Il faut intervenir d’urgence pour réparer les dégâts dus principalement à la négligence et au manque d’entretien sur le site archéologique de Babylone en Irak, selon un rapport de l’Organisation des Nations Unies pour l’éducation, la science et la culture (UNESCO) présenté jeudi à Paris.

Le document, intitulé « Rapport final de l’UNESCO sur l’évaluation des dégâts à Babylone », juge toutefois « encourageant » le fait qu’il n’existe « aucun signe de dégâts causés de manière intentionnelle ou accidentelle au site de Babylone depuis décembre 2004. « Aujourd’hui, les problèmes majeurs sont dus à la négligence et au manque d’entretien. Tous les édifices restaurés de Babylone sont en mauvais état, en particulier les temples de Ninmah, de Nabû a hare et d’Ishtar, les maisons babyloniennes et le palais sud de Nabuchodonosor, autant de bâtiments sur lesquels il faut intervenir d’urgence », conclut ce rapport élaboré par le sous-comité sur Babylone du Comité international de coordination pour la sauvegarde du patrimoine culturel de l’Irak de l’UNESCO (ICC-Irak).

Babylone, qui se trouve à 90 km au sud de Bagdad, a été la capitale de deux célèbres rois de l’Antiquité : Hammourabi (1792-1750 av. J.-C.), à l’origine d’un des premiers codes de lois de l’Histoire, et Nabuchodonosor (604-562 av. J.-C.), qui a fait construire les jardins suspendus de Babylone, une des sept merveilles du monde.

La ville intérieure couvre 2,99 km2 tandis que les murs extérieurs, qui encerclent la ville à l’est et à l’ouest de l’Euphrate, englobent une superficie de 9,56 km2. Classée site archéologique dès 1935, Babylone a fait l’objet de fouilles partielles au cours du siècle dernier, mais il reste encore beaucoup à découvrir de cette cité antique.

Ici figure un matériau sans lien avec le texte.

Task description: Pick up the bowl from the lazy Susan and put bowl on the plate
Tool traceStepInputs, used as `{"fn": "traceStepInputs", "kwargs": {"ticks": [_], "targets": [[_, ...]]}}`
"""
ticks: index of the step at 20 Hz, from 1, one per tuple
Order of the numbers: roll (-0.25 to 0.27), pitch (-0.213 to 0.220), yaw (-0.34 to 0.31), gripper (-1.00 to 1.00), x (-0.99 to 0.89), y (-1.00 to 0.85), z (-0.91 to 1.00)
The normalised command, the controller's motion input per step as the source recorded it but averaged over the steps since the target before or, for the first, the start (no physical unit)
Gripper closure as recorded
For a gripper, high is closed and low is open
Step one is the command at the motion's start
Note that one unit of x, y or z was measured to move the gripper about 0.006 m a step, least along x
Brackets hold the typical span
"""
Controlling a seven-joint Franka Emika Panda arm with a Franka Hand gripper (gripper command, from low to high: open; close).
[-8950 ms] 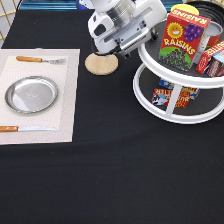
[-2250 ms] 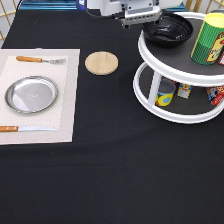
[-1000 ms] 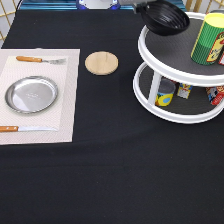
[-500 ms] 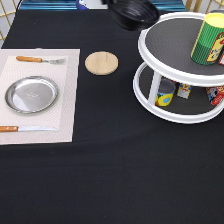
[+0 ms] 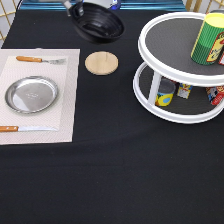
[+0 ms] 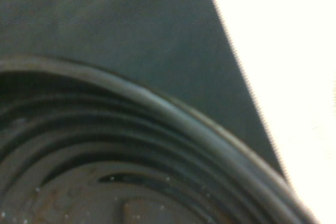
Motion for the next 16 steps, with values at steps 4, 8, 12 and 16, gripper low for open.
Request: {"fn": "traceStepInputs", "kwargs": {"ticks": [4,8,12,16], "targets": [[0.000,-0.086,-0.099,1.00,-0.03,-0.78,-0.41],[0.000,-0.086,-0.127,1.00,-0.07,-0.71,-0.40],[0.000,-0.080,-0.192,1.00,-0.14,-0.53,-0.38],[0.000,-0.083,-0.199,1.00,-0.13,-0.51,-0.38]]}}
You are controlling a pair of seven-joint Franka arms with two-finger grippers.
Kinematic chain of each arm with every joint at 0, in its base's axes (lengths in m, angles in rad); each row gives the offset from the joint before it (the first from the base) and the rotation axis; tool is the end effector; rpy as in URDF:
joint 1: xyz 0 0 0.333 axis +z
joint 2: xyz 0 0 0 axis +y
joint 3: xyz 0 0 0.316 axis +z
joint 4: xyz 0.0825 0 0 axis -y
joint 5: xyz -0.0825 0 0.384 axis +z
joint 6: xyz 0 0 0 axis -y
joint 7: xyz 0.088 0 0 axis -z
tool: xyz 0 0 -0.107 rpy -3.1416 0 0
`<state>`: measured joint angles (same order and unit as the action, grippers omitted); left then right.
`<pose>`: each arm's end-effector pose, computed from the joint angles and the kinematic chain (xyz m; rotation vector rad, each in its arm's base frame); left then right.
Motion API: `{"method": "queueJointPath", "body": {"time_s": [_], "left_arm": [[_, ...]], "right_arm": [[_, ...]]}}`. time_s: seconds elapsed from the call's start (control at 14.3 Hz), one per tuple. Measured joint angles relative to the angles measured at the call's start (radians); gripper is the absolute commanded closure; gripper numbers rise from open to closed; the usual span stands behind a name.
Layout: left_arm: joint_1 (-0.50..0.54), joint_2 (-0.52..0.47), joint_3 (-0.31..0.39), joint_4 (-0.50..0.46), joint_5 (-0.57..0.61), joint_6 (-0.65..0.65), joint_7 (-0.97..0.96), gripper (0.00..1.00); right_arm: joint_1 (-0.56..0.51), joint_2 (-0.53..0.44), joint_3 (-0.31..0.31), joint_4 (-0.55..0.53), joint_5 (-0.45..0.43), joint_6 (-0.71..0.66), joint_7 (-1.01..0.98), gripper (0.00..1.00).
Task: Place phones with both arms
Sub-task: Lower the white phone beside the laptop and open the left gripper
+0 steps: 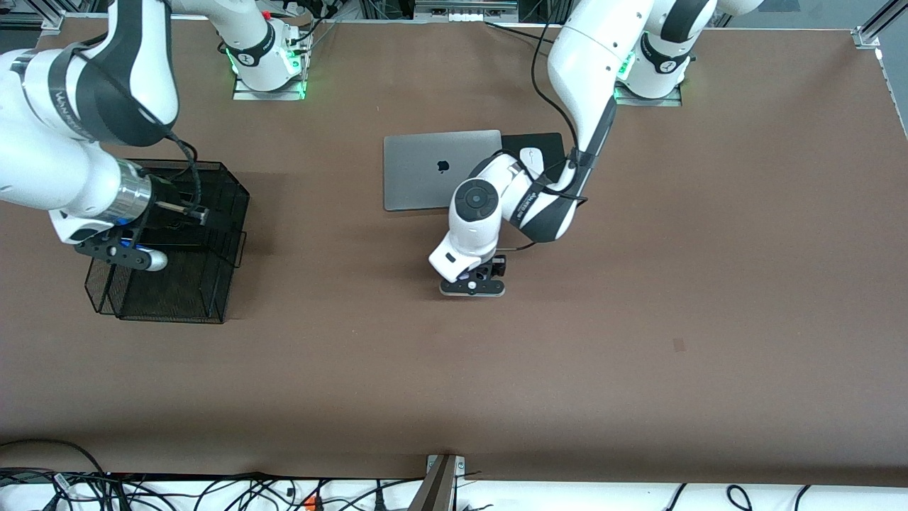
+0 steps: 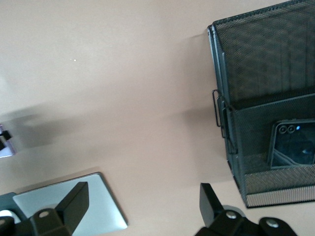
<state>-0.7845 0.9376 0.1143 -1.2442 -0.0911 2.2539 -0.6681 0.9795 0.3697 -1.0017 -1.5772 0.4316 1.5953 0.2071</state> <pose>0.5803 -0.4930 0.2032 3.1048 0.0043 0.1118 0.6056 0.1026 0.4912 -2.9986 0.4161 0.2819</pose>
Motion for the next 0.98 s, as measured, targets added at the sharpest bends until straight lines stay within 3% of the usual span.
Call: {"method": "queueJointPath", "body": {"time_s": [0.21,0.49,0.63,0.7,0.77,0.98], "left_arm": [[-0.026,0.084,0.000,0.116,0.000,0.000,-0.037,0.61],[-0.057,0.148,0.003,0.162,0.000,0.031,-0.072,0.58],[-0.058,0.156,0.007,0.171,0.000,0.040,-0.080,0.40],[-0.058,0.157,0.008,0.172,0.000,0.040,-0.085,0.23],[-0.058,0.157,0.008,0.172,0.000,0.040,-0.089,0.00],[-0.057,0.169,0.009,0.172,0.000,0.069,-0.093,0.00]], "right_arm": [[-0.004,0.000,-0.001,0.018,0.000,-0.013,0.012,0.01],[-0.006,0.001,-0.001,0.018,0.000,-0.014,0.016,0.01],[-0.006,0.003,0.000,0.018,0.000,-0.014,0.017,0.01],[-0.006,0.004,0.001,0.019,0.000,-0.013,0.017,0.01],[-0.005,0.005,0.004,0.019,0.000,-0.013,0.017,0.01],[-0.005,0.005,0.018,0.022,0.000,-0.013,0.020,0.01]]}}
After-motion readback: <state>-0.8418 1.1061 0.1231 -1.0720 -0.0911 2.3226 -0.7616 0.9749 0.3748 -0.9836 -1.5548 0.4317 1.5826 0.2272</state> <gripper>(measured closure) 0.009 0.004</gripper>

Le rapport de l’UNESCO rappelle que les autorités irakiennes ont mené un ambitieux projet de restauration archéologique entre 1978 et 1987, dans le cadre duquel des bâtiments antiques ont été reconstruits et des équipements modernes introduits. Des travaux d’aménagement majeurs ont également été entrepris, « au grand détriment du site », notamment pour permettre la construction d’un nouveau palais pour Saddam Hussein.

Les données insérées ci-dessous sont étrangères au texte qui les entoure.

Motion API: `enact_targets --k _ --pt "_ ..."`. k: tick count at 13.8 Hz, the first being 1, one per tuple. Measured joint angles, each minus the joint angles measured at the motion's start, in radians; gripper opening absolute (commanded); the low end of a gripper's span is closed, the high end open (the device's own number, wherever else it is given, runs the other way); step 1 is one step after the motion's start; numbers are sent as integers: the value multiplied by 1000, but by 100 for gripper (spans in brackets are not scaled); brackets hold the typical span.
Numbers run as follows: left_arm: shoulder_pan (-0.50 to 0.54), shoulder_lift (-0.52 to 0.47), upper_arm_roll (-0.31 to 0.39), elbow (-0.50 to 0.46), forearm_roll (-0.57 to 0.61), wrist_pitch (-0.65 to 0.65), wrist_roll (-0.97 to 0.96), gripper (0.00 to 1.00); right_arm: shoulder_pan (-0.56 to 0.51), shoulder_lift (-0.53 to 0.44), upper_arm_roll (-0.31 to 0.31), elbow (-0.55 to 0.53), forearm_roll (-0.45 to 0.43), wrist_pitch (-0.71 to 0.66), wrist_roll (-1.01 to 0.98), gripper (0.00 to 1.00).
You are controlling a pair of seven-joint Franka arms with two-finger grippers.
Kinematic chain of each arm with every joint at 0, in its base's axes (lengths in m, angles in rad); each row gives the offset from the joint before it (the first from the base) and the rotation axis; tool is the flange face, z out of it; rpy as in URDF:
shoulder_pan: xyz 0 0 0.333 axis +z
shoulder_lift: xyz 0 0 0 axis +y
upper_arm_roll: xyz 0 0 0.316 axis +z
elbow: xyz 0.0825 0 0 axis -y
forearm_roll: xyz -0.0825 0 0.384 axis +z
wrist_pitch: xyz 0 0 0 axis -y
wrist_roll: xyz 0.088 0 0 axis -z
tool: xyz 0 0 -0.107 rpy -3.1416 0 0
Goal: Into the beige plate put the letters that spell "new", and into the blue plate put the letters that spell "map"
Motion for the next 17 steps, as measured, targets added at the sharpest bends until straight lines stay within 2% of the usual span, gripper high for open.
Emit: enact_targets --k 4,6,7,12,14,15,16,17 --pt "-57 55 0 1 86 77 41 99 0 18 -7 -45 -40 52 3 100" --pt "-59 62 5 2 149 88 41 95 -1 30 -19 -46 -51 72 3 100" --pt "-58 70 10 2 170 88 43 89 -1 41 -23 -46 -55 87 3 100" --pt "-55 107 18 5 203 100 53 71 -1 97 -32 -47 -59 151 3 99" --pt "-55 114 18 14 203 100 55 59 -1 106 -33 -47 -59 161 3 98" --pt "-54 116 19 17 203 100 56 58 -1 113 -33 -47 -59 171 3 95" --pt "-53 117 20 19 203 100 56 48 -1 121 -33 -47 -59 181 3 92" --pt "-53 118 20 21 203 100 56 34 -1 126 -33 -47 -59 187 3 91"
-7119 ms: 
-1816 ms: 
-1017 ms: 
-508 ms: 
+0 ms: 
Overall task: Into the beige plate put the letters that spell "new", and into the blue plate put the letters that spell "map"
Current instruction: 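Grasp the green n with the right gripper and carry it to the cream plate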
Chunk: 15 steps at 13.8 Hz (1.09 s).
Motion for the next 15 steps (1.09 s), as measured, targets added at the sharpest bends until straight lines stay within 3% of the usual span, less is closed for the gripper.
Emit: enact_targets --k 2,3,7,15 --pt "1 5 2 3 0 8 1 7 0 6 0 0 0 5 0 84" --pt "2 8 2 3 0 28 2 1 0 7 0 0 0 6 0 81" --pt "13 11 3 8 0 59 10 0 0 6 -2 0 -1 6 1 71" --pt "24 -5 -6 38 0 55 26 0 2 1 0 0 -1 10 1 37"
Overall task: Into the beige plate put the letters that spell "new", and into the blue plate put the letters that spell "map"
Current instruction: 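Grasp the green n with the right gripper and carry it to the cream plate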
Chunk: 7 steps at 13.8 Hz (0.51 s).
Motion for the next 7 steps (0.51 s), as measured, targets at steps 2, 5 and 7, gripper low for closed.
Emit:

La ville archéologique a par la suite été pillée lors de la guerre en 2003 : des objets appartenant aux musées de Nabuchodonosor et d’Hammourabi ainsi qu’à la bibliothèque et aux archives de Babylone ont été dérobés et détruits. Le site a servi de base aux forces de la coalition entre 2003 et 2004. Dans un rapport publié en 2005, le British Museum comparait cette intrusion à « l’établissement d’un camp militaire autour de la grande pyramide en Egypte ou du site de Stonehenge en Grande-Bretagne ». Le rapport de l’UNESCO précise que la ville archéologique a subi d’importants dégâts dus à des travaux de creusement, percement, arasement et nivelage. Parmi les principales structures endommagées « figurent la porte d’Ishtar et le chemin de procession ». Depuis, Babylone a été restituée au Conseil des antiquités et du patrimoine irakien (SBAH).